-- Opening Marker --

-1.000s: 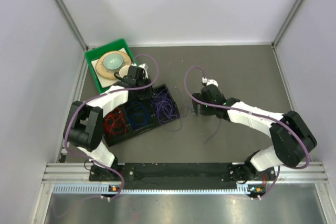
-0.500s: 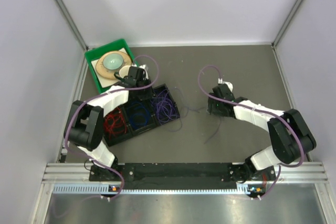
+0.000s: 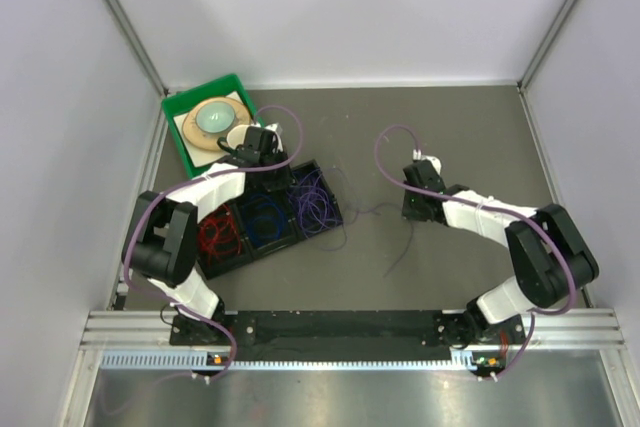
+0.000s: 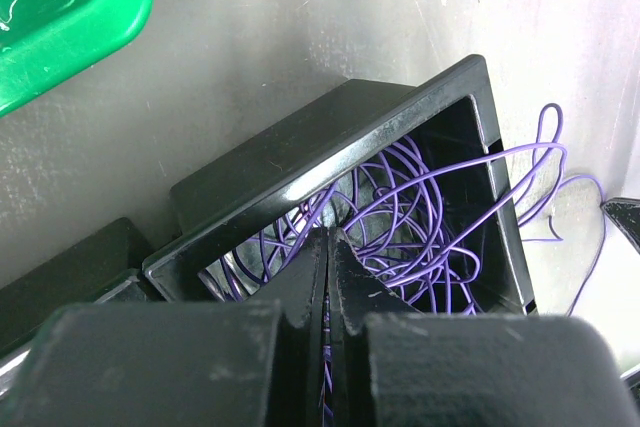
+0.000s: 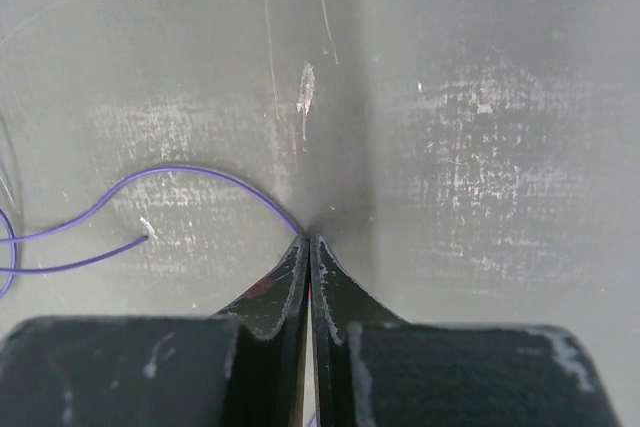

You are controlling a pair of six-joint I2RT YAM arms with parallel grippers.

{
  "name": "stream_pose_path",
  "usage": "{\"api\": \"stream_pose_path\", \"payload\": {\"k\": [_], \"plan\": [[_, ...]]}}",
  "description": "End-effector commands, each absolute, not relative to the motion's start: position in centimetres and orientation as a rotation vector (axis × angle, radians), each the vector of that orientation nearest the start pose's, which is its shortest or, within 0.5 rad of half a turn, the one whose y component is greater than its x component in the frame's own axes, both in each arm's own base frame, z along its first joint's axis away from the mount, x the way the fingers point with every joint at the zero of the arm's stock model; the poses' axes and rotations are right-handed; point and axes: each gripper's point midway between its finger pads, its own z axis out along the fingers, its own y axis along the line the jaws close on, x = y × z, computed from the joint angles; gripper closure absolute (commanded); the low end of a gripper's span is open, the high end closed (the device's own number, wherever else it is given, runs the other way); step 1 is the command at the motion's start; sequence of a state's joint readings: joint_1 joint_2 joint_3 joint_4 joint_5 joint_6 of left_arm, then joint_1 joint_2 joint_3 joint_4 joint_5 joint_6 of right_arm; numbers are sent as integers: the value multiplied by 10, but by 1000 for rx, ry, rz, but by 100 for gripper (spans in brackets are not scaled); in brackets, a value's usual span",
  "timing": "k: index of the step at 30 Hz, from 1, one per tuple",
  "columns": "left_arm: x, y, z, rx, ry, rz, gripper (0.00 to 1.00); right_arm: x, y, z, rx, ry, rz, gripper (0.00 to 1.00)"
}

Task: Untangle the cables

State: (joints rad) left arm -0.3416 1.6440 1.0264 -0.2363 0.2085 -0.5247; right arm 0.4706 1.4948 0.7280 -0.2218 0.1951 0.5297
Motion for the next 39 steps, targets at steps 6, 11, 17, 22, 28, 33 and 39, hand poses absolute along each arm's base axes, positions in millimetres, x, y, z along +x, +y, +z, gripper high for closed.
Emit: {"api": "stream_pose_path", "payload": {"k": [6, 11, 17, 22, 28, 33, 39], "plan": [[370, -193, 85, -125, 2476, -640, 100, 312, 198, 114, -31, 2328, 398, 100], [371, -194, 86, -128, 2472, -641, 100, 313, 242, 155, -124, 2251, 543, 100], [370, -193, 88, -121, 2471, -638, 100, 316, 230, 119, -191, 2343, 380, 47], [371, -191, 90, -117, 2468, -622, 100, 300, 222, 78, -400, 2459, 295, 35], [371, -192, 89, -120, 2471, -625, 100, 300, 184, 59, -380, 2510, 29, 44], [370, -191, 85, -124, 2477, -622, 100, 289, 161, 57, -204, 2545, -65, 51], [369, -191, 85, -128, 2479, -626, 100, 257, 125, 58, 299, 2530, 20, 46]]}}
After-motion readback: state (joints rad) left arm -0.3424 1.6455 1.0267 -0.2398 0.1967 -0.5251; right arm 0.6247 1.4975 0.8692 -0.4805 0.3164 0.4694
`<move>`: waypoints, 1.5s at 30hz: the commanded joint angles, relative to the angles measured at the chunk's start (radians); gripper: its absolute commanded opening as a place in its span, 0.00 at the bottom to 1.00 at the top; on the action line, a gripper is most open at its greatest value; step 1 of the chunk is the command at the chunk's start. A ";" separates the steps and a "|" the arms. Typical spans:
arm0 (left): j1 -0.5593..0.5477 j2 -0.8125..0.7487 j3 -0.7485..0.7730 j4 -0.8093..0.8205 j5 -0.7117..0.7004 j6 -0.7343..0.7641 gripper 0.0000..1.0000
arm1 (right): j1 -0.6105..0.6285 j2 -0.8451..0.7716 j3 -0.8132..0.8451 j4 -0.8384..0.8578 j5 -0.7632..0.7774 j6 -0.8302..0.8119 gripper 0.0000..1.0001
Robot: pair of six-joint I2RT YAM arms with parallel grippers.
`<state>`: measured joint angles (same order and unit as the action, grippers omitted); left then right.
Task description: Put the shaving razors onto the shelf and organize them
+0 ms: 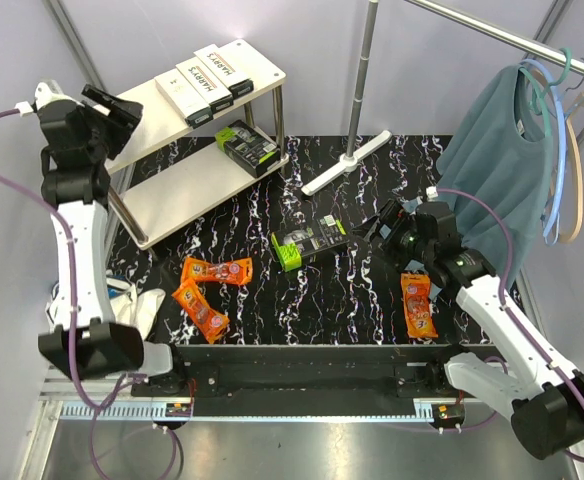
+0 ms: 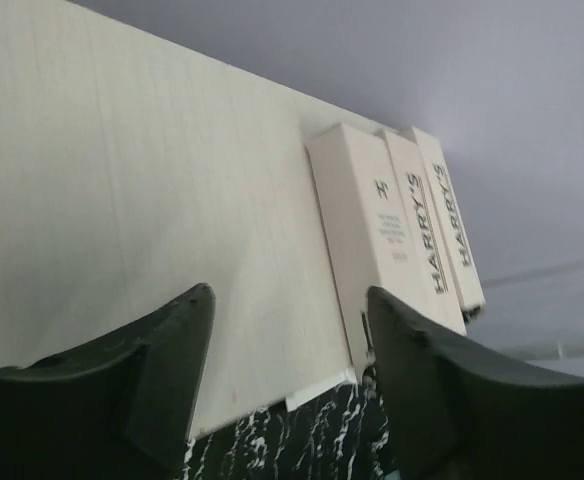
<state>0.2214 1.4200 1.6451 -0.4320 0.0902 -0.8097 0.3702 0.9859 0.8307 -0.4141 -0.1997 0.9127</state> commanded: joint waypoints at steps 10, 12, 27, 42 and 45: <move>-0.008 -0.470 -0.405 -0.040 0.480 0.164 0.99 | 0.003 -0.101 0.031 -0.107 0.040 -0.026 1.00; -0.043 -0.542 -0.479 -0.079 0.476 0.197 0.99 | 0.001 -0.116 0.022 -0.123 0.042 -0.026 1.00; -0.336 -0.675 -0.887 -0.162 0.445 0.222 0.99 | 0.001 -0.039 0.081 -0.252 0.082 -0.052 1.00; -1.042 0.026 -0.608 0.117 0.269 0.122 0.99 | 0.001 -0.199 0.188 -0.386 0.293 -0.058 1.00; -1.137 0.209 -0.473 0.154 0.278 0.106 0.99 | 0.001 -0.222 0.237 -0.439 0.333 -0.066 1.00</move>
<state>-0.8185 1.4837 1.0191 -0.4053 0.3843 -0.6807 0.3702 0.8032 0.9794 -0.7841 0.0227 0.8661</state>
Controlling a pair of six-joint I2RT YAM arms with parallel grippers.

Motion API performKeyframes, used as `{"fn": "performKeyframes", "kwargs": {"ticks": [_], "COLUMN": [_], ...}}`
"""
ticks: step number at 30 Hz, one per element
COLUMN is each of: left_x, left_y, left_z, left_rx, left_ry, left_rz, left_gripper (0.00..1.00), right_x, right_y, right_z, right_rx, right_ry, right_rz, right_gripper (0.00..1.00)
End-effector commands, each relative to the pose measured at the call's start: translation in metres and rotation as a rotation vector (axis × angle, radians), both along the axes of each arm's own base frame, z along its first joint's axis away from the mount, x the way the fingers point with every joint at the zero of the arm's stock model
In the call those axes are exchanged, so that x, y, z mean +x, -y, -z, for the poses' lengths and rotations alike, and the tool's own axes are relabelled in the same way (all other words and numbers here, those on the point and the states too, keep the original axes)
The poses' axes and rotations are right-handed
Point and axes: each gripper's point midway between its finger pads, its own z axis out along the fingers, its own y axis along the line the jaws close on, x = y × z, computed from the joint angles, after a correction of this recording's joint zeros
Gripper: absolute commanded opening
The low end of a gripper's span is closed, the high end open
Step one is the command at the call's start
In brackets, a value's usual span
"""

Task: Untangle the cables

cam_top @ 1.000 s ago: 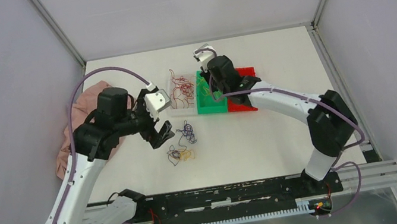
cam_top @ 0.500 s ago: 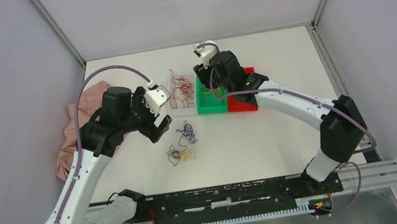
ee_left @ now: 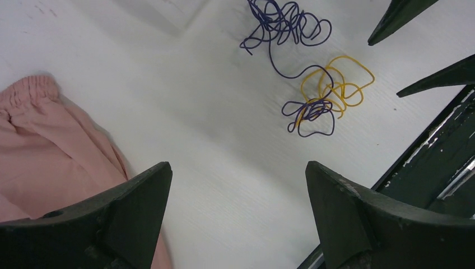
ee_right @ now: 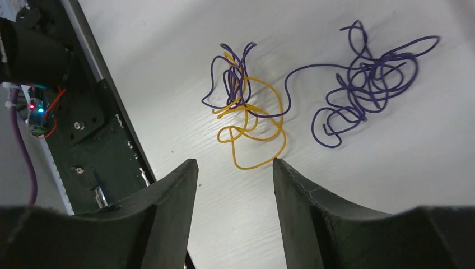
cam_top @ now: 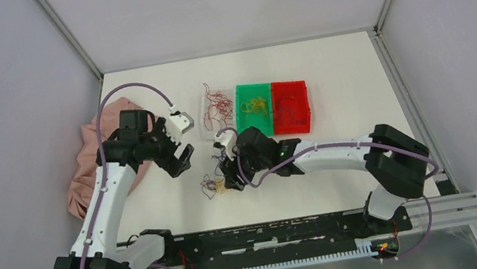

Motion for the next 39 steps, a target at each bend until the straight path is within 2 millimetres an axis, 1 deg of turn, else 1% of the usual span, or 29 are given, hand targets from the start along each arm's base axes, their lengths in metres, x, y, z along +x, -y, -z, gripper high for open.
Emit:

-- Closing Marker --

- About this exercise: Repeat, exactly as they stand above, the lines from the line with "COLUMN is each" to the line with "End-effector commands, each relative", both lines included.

- Answer:
COLUMN is each of: left_x, left_y, left_z, left_rx, left_ry, left_rz, left_gripper (0.00..1.00), right_x, right_y, right_z, right_rx, right_ry, right_rz, right_gripper (0.00..1.00)
End-effector commands, each relative to the pose measured at the call's start: translation in metres and rotation as a rotation vector (axis × angle, radians), both along the axes of each arm's own base frame, z along its first joint's axis away from the mount, x the way the fingers point with every joint at the zero of the arm's stock model

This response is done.